(TASK TO COMPLETE) A verbatim copy of all the data is required; the pictures should not appear in it.

(INFORMATION SUPPLIED)
[Start of Attachment]

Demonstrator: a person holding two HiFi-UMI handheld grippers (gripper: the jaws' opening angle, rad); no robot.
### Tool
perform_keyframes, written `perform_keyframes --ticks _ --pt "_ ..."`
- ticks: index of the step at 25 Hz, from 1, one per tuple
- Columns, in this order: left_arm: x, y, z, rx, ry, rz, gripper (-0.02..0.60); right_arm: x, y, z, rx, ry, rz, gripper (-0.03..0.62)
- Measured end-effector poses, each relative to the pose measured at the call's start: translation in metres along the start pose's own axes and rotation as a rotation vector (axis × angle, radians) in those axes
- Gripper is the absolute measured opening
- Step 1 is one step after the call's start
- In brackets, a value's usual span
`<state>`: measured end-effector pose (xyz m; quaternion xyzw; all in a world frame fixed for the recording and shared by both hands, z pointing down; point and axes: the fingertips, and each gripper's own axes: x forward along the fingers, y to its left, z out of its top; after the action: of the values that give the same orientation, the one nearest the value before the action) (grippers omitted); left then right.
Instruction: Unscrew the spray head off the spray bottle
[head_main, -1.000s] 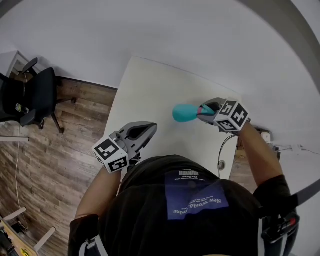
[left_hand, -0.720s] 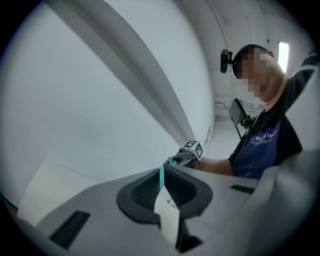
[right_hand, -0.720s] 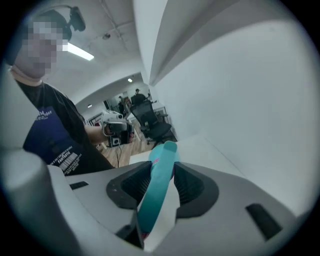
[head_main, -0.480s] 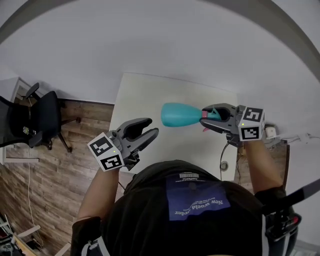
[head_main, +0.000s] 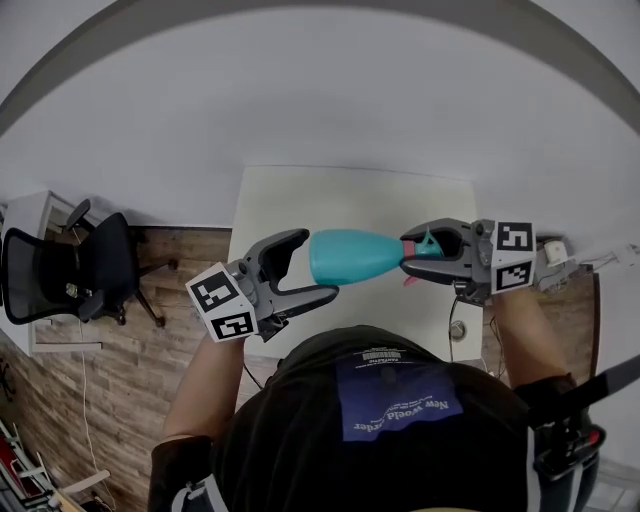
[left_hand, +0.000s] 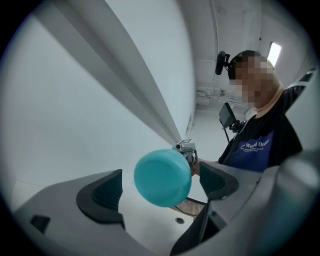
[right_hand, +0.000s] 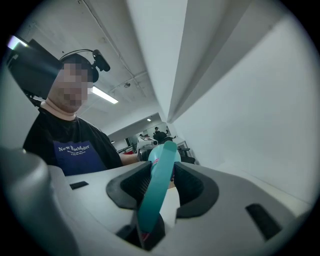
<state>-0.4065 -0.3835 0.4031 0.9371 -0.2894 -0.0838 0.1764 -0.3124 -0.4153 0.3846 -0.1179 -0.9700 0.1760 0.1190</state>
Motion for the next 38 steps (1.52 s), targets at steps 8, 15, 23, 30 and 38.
perform_keyframes --ticks 8,15,23,30,38 --pt "0.032 -0.025 0.011 0.019 0.020 -0.145 0.476 0.004 0.015 0.006 -0.008 -0.029 0.086 0.141" --pt "0.044 -0.031 0.012 0.029 0.028 -0.194 0.477 0.004 0.013 0.010 -0.002 -0.052 0.102 0.141" --pt "0.037 -0.051 0.001 -0.034 0.038 -0.219 0.476 0.004 0.039 0.002 -0.092 -0.040 0.055 0.138" --pt "0.031 -0.058 -0.001 -0.039 0.060 -0.225 0.476 0.007 0.050 0.003 -0.157 -0.030 0.037 0.138" --pt "0.033 -0.057 -0.008 -0.070 0.090 -0.228 0.474 0.006 0.049 0.000 -0.202 -0.013 0.030 0.138"
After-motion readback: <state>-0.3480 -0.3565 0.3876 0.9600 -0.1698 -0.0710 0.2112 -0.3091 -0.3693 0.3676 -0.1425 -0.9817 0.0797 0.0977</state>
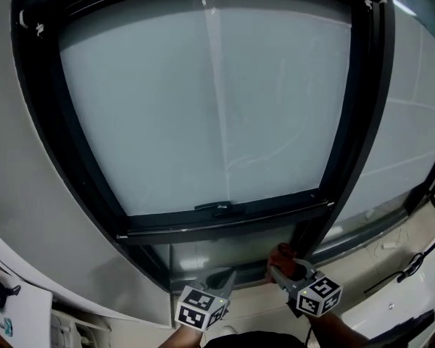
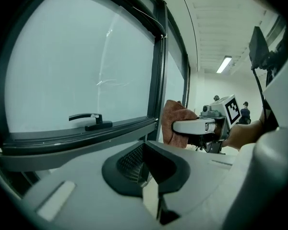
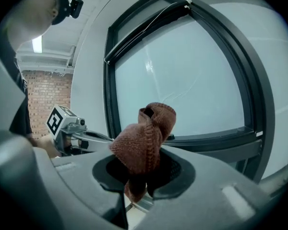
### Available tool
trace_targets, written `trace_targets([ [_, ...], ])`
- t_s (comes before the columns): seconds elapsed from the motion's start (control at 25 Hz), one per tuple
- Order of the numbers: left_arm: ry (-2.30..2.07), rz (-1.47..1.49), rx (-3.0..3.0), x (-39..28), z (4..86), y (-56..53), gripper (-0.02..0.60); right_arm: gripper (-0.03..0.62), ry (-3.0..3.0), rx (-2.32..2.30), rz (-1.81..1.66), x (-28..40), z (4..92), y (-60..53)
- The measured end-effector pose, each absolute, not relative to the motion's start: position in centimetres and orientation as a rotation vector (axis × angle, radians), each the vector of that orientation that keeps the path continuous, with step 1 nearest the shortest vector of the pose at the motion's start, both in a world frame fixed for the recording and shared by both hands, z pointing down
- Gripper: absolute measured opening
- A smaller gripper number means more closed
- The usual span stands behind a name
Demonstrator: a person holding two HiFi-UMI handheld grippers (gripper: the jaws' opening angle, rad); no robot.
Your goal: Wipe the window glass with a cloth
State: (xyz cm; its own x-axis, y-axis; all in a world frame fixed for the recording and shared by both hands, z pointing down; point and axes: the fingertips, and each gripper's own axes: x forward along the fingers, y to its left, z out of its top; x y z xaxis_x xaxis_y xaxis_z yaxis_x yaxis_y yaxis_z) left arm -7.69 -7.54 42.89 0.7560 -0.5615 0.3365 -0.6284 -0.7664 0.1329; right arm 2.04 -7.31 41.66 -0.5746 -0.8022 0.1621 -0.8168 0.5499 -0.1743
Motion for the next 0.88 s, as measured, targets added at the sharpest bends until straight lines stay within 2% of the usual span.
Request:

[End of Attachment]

(WRITTEN ANSWER)
Demonstrator: a person holding two HiFi-UMI handheld grippers (gripper: the jaws' opening angle, rad); no robot.
### Tool
perform_keyframes, written `perform_keyframes --ticks _ --pt "_ ..."`
- ticks: index of the step at 25 Hz, from 1, one per tuple
- Columns, in this order: left_arm: x, y, z, rx, ry, rz, gripper (-0.02..0.60); right_arm: x, y, z, rx, ry, rz, gripper (-0.03..0.62)
- Measured end-effector poses, each relative to the pose measured at the call's start: translation in metres along the start pose's own axes and rotation as a rotation vector (axis × angle, radians) in those axes
- Gripper is the absolute measured opening
- Step 1 is one step after the call's start
- In brackets, a value's usual span
`<state>`: measured end-effector pose (xyz m; quaternion xyzw; all in a world frame fixed for the recording and shared by both hands, z pointing down; point and axes: the fingertips, and each gripper's own axes: x forward along the fingers, y to its left, z out of its top; after the action: of the values that give the same orientation, the one nearest the value before the action) (grippers omitted); left then right.
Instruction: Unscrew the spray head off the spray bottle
[head_main, -1.000s] 
[left_hand, -0.720s] 
[right_hand, -0.720s] 
[head_main, -0.480s] 
[head_main, +0.000s] 
[left_hand, +0.000s] 
[right_hand, +0.000s] 
<state>-0.4065 -0.3835 0.4031 0.9371 -0.2894 -0.0838 0.1764 -0.3124 -0.4153 0.3846 -0.1179 -0.9700 0.1760 0.1190</state>
Motion for the next 38 steps (1.52 s), targets at steps 8, 15, 23, 30 and 38.
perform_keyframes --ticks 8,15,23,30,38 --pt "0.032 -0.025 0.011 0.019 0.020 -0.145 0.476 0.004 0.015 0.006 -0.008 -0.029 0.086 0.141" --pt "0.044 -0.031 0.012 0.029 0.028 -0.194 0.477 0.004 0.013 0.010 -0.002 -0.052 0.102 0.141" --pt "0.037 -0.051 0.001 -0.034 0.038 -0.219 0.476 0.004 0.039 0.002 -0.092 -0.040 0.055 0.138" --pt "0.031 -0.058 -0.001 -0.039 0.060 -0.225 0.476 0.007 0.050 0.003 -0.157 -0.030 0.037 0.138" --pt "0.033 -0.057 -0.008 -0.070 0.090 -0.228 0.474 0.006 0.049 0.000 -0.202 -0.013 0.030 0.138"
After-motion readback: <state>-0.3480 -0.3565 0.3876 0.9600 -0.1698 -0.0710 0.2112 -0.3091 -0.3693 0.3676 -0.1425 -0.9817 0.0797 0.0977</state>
### Available tool
trace_targets, written `trace_targets([ [_, ...], ])`
- t_s (comes before the columns): seconds elapsed from the motion's start (control at 25 Hz), one per tuple
- Order of the numbers: left_arm: ry (-2.30..2.07), rz (-1.47..1.49), rx (-3.0..3.0), x (-39..28), z (4..86), y (-56..53), gripper (-0.02..0.60); right_arm: gripper (-0.03..0.62), ry (-3.0..3.0), rx (-2.32..2.30), rz (-1.81..1.66), x (-28..40), z (4..92), y (-60..53)
- The measured end-effector pose, each absolute, not relative to the motion's start: position in centimetres and orientation as a rotation vector (axis × angle, radians), each the vector of that orientation that keeps the path continuous, with step 1 nearest the shortest vector of the pose at the motion's start, both in a world frame fixed for the recording and shared by both hands, z pointing down
- Gripper: absolute measured opening
- A smaller gripper number means more closed
- The usual span stands behind a name
Demonstrator: a person holding two HiFi-UMI handheld grippers (gripper: the jaws' opening angle, rad); no robot.
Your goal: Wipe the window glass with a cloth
State: (xyz cm; its own x-axis, y-axis; all in a world frame fixed for the recording and shared by both hands, z pointing down; point and axes: the fingertips, and each gripper's own axes: x forward along the fingers, y to its left, z out of its top; x y z xaxis_x xaxis_y xaxis_z yaxis_x yaxis_y yaxis_z) left arm -7.69 -7.54 42.89 0.7560 -0.5615 0.3365 -0.6284 -0.7664 0.1329; right arm 2.04 -7.31 41.66 -0.5746 -0.8022 0.1621 -0.8168 0.5499 -0.1743
Motion for the next 0.88 s, as measured, targets added at the sharpest bends until straight lines stay within 2% of the usual span.
Request:

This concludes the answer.